Exercise requirements:
Every line below from the one with "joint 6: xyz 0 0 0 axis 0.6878" through the one with "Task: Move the" is to be repeated exactly, with no picture among them.

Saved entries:
Content starts

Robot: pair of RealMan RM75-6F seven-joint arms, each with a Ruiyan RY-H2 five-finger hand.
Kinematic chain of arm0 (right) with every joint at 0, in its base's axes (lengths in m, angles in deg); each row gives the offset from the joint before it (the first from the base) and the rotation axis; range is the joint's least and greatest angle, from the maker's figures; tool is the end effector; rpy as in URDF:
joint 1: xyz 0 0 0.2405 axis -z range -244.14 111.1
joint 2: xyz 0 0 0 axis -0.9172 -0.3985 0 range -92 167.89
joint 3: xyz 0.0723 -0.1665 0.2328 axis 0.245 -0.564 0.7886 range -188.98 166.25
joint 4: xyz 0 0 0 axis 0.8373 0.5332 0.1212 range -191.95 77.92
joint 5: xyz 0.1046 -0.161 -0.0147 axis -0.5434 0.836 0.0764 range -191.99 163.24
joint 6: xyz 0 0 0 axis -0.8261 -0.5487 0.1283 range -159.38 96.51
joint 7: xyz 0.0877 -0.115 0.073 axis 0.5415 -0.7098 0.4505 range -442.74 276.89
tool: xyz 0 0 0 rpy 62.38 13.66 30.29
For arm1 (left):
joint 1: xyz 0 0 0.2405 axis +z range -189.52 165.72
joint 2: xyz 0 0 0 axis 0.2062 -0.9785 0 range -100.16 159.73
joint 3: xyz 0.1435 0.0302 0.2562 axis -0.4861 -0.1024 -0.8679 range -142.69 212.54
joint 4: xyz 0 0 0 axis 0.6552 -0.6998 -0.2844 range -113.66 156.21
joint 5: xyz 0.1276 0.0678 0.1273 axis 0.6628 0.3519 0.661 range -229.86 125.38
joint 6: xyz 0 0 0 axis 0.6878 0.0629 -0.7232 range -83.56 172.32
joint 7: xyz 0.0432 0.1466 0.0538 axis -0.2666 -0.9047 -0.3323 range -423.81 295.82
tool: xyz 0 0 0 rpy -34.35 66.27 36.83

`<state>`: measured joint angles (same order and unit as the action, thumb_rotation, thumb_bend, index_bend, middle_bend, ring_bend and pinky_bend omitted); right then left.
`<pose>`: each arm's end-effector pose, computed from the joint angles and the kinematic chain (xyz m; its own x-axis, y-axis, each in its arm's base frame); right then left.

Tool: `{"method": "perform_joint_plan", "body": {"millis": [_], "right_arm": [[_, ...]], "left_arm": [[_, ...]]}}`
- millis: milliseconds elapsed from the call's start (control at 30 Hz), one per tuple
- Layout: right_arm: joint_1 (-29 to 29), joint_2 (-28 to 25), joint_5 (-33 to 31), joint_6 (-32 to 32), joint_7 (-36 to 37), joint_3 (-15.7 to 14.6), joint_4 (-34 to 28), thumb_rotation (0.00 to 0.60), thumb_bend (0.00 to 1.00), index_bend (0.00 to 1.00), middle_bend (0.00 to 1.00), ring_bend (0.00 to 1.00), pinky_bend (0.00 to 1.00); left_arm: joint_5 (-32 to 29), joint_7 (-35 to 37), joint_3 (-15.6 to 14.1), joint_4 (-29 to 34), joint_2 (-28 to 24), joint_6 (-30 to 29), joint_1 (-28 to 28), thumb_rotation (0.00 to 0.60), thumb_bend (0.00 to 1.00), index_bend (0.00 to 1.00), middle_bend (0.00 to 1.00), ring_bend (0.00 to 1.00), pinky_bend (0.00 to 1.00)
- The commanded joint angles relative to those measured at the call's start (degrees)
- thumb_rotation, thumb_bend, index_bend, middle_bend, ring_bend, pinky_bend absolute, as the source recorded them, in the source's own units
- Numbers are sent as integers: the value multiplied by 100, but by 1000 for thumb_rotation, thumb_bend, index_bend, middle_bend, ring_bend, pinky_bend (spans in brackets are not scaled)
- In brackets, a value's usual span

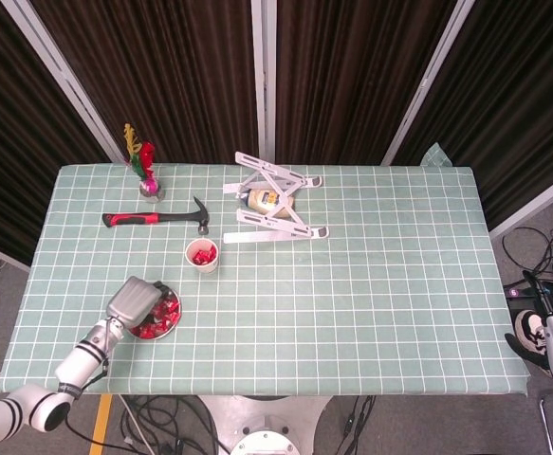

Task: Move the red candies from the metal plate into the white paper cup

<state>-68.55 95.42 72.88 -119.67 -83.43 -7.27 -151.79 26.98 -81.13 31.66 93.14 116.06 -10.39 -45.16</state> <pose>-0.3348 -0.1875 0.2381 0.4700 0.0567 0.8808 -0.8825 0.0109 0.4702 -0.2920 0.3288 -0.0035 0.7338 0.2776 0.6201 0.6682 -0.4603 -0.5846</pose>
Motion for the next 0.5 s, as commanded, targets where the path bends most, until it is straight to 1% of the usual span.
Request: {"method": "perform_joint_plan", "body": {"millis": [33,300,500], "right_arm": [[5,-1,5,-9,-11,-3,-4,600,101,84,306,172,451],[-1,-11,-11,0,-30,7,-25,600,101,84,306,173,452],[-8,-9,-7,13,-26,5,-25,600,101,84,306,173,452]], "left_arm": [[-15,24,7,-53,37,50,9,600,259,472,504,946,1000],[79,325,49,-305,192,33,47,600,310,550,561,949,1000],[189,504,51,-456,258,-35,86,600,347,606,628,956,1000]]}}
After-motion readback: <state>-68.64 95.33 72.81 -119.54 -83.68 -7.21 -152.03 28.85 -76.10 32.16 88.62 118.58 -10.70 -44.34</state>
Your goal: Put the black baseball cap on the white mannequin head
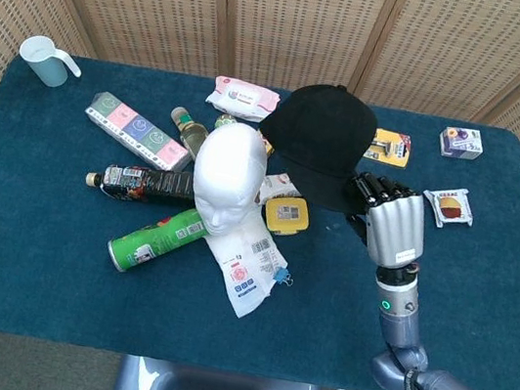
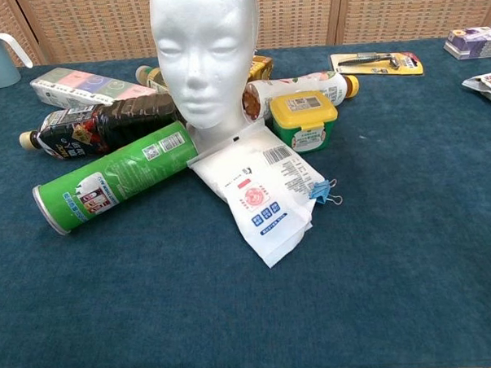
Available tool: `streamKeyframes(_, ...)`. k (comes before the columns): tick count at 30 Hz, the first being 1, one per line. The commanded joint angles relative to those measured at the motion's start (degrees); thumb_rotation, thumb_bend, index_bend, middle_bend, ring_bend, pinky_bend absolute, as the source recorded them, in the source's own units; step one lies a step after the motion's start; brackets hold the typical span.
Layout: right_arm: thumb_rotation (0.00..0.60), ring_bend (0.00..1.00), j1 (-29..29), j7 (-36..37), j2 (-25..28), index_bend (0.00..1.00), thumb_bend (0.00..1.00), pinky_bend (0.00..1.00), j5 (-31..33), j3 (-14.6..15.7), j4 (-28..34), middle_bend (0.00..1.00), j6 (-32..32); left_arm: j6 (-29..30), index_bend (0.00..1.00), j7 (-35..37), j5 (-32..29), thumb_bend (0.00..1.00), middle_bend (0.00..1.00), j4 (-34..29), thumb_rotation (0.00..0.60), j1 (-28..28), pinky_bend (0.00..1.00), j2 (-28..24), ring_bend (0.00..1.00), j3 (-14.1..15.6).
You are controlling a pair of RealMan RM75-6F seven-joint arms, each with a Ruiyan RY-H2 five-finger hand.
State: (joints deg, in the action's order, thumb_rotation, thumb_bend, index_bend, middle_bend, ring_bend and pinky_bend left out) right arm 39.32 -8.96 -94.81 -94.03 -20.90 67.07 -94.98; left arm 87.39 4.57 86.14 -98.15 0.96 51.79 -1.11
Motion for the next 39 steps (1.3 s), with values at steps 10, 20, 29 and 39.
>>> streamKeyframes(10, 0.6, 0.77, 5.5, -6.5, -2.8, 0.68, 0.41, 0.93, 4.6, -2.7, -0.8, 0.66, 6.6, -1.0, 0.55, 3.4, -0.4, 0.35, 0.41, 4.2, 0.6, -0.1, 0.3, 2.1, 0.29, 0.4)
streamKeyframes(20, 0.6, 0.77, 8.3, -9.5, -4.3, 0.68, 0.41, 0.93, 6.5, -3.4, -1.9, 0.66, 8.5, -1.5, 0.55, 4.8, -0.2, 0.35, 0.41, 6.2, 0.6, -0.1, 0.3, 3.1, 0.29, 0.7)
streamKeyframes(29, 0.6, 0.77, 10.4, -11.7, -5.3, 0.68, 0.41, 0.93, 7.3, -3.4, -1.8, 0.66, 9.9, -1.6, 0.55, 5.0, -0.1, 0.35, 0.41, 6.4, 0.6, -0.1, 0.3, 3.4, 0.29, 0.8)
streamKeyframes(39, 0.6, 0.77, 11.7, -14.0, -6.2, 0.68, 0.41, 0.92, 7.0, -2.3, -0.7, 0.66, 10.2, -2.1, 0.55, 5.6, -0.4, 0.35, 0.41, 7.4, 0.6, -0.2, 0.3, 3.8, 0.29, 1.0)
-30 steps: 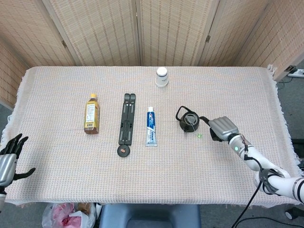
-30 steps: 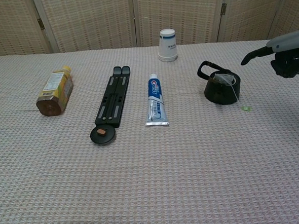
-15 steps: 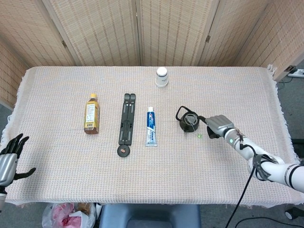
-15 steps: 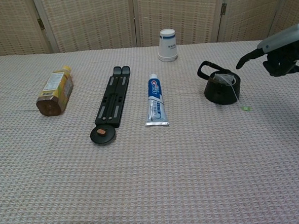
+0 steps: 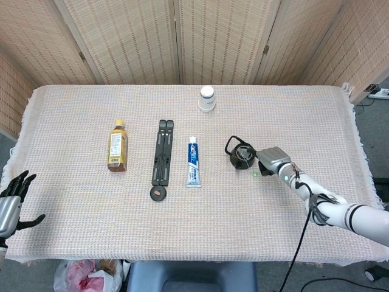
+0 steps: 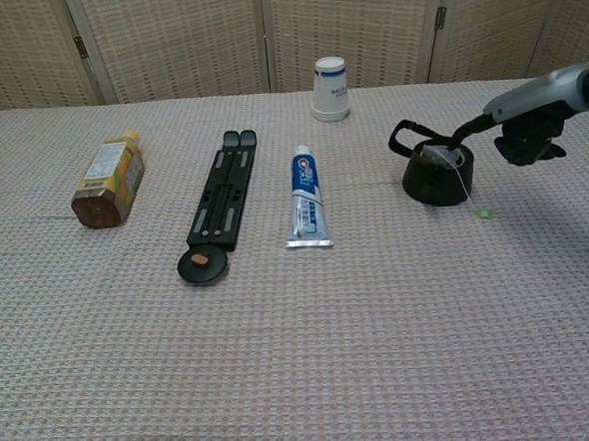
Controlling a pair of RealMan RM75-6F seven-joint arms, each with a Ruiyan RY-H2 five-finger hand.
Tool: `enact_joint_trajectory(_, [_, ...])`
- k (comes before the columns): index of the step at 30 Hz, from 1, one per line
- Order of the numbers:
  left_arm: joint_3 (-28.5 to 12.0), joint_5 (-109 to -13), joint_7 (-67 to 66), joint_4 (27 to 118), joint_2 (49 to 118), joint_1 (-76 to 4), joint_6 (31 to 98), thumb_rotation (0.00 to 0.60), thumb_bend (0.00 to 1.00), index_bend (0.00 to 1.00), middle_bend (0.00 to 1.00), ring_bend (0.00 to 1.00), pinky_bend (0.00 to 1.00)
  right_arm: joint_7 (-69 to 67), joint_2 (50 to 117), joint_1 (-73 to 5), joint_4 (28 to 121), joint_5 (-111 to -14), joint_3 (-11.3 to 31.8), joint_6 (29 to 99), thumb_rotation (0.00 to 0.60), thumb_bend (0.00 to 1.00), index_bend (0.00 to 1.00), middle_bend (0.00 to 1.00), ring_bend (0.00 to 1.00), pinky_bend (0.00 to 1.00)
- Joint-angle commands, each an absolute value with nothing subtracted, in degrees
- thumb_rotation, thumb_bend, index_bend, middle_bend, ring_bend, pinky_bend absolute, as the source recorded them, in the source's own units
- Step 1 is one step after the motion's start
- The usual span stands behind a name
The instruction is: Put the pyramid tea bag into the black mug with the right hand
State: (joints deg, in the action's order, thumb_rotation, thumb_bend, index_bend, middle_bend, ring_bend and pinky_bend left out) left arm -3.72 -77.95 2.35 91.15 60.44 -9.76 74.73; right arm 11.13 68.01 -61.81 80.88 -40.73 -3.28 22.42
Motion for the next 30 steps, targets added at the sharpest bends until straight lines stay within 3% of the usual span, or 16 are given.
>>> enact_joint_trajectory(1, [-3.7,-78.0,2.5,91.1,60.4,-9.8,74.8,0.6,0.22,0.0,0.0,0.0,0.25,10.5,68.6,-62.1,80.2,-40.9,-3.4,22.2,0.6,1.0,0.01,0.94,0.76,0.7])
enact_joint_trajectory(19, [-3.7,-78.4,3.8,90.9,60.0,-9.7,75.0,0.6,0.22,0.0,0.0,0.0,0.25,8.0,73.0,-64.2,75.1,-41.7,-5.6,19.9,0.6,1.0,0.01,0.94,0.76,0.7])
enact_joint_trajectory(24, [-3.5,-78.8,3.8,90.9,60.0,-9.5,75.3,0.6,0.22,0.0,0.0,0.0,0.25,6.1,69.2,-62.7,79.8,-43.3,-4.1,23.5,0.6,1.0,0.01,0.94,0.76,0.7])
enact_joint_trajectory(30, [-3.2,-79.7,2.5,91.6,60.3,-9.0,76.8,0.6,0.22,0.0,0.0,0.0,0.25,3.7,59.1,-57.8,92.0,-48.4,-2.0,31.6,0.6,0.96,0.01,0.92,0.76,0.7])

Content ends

Answer for the task:
joint 6: xyz 0 0 0 axis 0.6878 0.0629 -0.7232 range -83.56 172.32
joint 7: xyz 0.0432 0.1466 0.0538 axis -0.2666 -0.9047 -0.3323 range -423.81 295.82
tool: xyz 0 0 0 rpy -34.35 66.27 36.83

`<state>`: measured joint angles (same order and unit as the action, thumb_rotation, thumb_bend, index_bend, middle_bend, ring_bend and pinky_bend omitted); right then left.
`<pose>`: each arm's end-effector pose, computed from the joint angles and the kinematic chain (xyz m; its own x-axis, y-axis, each in its arm's base frame); right then left.

Tool: `{"method": "perform_joint_plan", "body": {"millis": [_], "right_arm": [[_, ...]], "left_arm": [[_, ...]]}}`
- millis: milliseconds elapsed from the call's start (control at 30 Hz), one per tuple
- Layout: right_arm: joint_1 (-29 to 29), joint_2 (-28 to 25), joint_5 (-33 to 31), joint_6 (-32 to 32), joint_7 (-36 to 37), joint_3 (-15.7 to 14.6), joint_4 (-34 to 28), thumb_rotation (0.00 to 0.60), thumb_bend (0.00 to 1.00), index_bend (0.00 to 1.00), middle_bend (0.00 to 1.00), ring_bend (0.00 to 1.00), pinky_bend (0.00 to 1.00); left_arm: joint_5 (-32 to 29), joint_7 (-35 to 37), joint_3 (-15.6 to 14.1), joint_4 (-29 to 34), joint_2 (-28 to 24), joint_6 (-30 to 29), joint_1 (-28 to 28), thumb_rotation (0.00 to 0.60), thumb_bend (0.00 to 1.00), index_bend (0.00 to 1.00), middle_bend (0.00 to 1.00), ring_bend (0.00 to 1.00), pinky_bend (0.00 to 1.00)
- The commanded joint angles relative to those measured at the call's start (degrees)
- thumb_rotation, thumb_bend, index_bend, middle_bend, ring_bend, pinky_bend absolute, as the source recorded them, in the source's own units
- Numbers are sent as integers: the value multiplied by 100, but by 1000 for thumb_rotation, thumb_bend, index_bend, middle_bend, ring_bend, pinky_bend (spans in brackets are not scaled)
- In brackets, a value's usual span


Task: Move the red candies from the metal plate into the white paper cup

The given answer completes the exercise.